Recorded information below:

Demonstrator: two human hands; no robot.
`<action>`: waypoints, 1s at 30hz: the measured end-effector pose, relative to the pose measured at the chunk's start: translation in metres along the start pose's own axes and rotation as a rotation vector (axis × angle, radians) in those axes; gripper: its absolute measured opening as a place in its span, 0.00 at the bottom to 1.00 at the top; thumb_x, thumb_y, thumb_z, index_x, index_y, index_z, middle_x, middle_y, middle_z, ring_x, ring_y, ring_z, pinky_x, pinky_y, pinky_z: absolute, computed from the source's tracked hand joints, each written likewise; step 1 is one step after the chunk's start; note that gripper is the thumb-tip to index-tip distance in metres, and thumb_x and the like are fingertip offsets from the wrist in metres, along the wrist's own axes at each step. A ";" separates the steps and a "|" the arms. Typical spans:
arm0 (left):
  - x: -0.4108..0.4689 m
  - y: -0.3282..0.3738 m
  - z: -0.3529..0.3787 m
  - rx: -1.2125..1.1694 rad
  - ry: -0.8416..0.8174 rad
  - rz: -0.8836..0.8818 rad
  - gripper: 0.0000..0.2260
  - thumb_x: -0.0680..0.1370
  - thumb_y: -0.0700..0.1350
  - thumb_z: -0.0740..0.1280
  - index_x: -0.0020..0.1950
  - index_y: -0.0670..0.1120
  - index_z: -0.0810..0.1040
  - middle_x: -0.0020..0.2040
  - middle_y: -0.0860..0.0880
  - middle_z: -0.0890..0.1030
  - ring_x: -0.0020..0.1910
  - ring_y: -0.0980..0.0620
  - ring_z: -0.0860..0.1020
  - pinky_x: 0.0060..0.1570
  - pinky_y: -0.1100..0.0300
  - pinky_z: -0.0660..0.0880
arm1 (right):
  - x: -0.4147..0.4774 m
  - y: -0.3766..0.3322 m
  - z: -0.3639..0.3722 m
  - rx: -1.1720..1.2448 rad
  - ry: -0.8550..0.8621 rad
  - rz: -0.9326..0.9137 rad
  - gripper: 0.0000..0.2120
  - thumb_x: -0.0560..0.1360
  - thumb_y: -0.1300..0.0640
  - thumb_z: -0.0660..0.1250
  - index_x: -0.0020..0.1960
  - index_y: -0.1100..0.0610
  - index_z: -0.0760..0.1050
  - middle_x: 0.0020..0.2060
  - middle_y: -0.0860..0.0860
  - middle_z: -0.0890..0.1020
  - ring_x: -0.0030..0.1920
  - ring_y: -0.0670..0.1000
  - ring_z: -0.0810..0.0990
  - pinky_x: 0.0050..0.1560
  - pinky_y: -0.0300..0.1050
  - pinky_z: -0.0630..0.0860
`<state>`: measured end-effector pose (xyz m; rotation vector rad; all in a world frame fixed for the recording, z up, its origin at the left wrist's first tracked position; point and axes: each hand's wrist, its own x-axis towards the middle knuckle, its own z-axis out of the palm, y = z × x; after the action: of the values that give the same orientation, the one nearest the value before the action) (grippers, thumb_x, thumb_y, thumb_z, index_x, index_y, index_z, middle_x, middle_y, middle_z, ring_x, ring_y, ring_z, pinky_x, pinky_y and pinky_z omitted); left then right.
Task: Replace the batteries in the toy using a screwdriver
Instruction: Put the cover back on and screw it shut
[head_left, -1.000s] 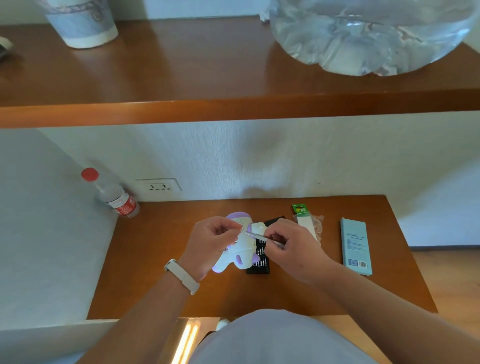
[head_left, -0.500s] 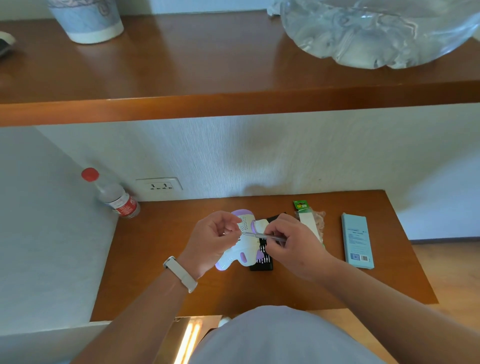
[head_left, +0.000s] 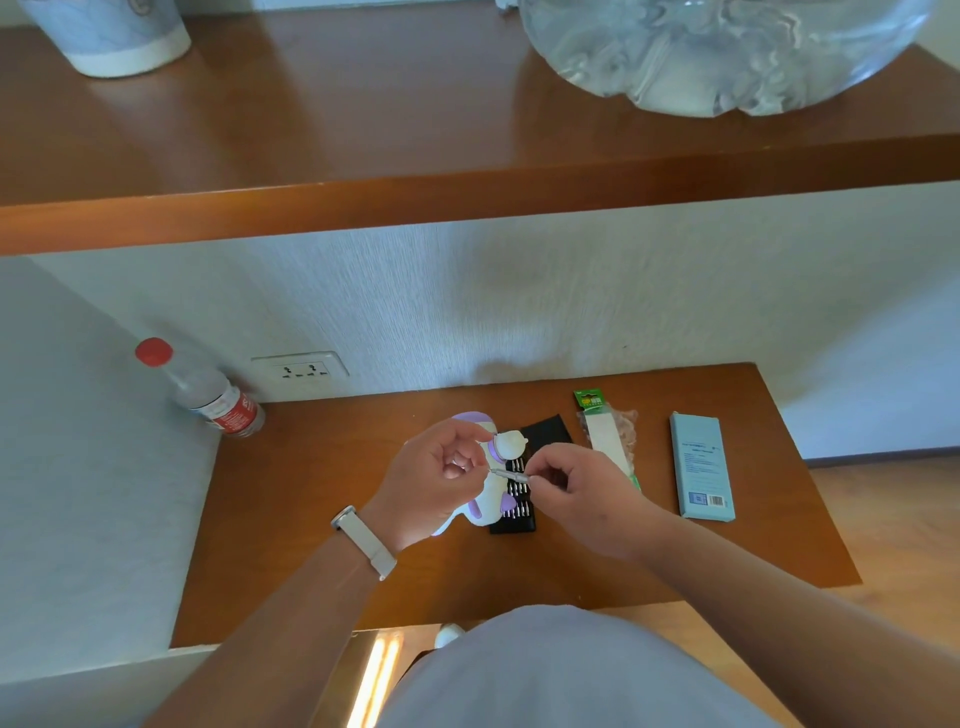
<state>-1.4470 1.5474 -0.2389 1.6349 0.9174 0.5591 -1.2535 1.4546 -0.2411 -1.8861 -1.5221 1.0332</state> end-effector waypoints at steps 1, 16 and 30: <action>0.001 0.000 0.002 -0.010 0.002 -0.008 0.15 0.76 0.30 0.69 0.54 0.49 0.80 0.39 0.51 0.83 0.41 0.51 0.81 0.48 0.61 0.80 | 0.000 0.002 0.000 0.004 -0.010 0.007 0.05 0.79 0.52 0.63 0.46 0.46 0.77 0.36 0.46 0.78 0.35 0.45 0.75 0.35 0.40 0.72; -0.001 -0.012 0.013 -0.114 0.140 -0.174 0.12 0.73 0.40 0.70 0.55 0.51 0.82 0.43 0.55 0.83 0.44 0.56 0.80 0.44 0.61 0.78 | 0.010 0.019 -0.005 0.096 -0.023 -0.019 0.05 0.77 0.51 0.62 0.45 0.46 0.75 0.37 0.48 0.78 0.31 0.42 0.72 0.30 0.37 0.69; 0.004 -0.065 0.054 0.316 0.424 -0.437 0.18 0.78 0.54 0.69 0.66 0.51 0.71 0.58 0.50 0.74 0.58 0.50 0.73 0.55 0.55 0.76 | 0.017 0.034 -0.018 0.126 -0.069 0.026 0.05 0.78 0.54 0.62 0.46 0.49 0.76 0.39 0.52 0.81 0.40 0.54 0.79 0.38 0.50 0.78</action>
<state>-1.4207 1.5236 -0.3155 1.5436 1.6983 0.4767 -1.2176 1.4638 -0.2605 -1.8046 -1.4386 1.1891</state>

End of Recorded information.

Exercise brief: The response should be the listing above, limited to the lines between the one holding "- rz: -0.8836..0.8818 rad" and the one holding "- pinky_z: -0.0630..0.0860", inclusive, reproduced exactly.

Answer for this exercise:
  - rz: -0.8836..0.8818 rad
  - gripper: 0.0000..0.2260
  - thumb_x: -0.0680..0.1370
  - thumb_y: -0.0700..0.1350
  - thumb_z: -0.0740..0.1280
  - index_x: -0.0020..0.1950
  - index_y: -0.0670..0.1120
  - index_z: -0.0810..0.1040
  - middle_x: -0.0020..0.2040
  - middle_y: -0.0860..0.0880
  - middle_z: -0.0890..0.1030
  - ring_x: -0.0020..0.1910
  - ring_y: -0.0980..0.0620
  - ring_z: -0.0860..0.1020
  - pinky_x: 0.0060..0.1570
  - pinky_y: -0.1100..0.0300
  - pinky_z: -0.0660..0.0880
arm1 (right):
  - x: -0.4147..0.4774 m
  - y: -0.3766..0.3322 m
  - z: -0.3639..0.3722 m
  - rx: -1.1720..1.2448 rad
  - ry: -0.8550..0.8621 rad
  - rz: -0.9326..0.9137 rad
  - gripper: 0.0000..0.2120
  - thumb_x: -0.0560..0.1360
  - thumb_y: -0.1300..0.0640
  - thumb_z: -0.0660..0.1250
  - index_x: -0.0020..0.1960
  - index_y: -0.1100..0.0610
  - index_z: -0.0760..0.1050
  - middle_x: 0.0020..0.2060
  - middle_y: -0.0860..0.0860
  - middle_z: -0.0890..0.1020
  - ring_x: -0.0030..0.1920
  - ring_y: -0.0670..0.1000
  - ring_z: -0.0810..0.0990
  - pinky_x: 0.0050..0.1560
  - pinky_y: -0.0300..0.1050
  - pinky_z: -0.0630..0.0860

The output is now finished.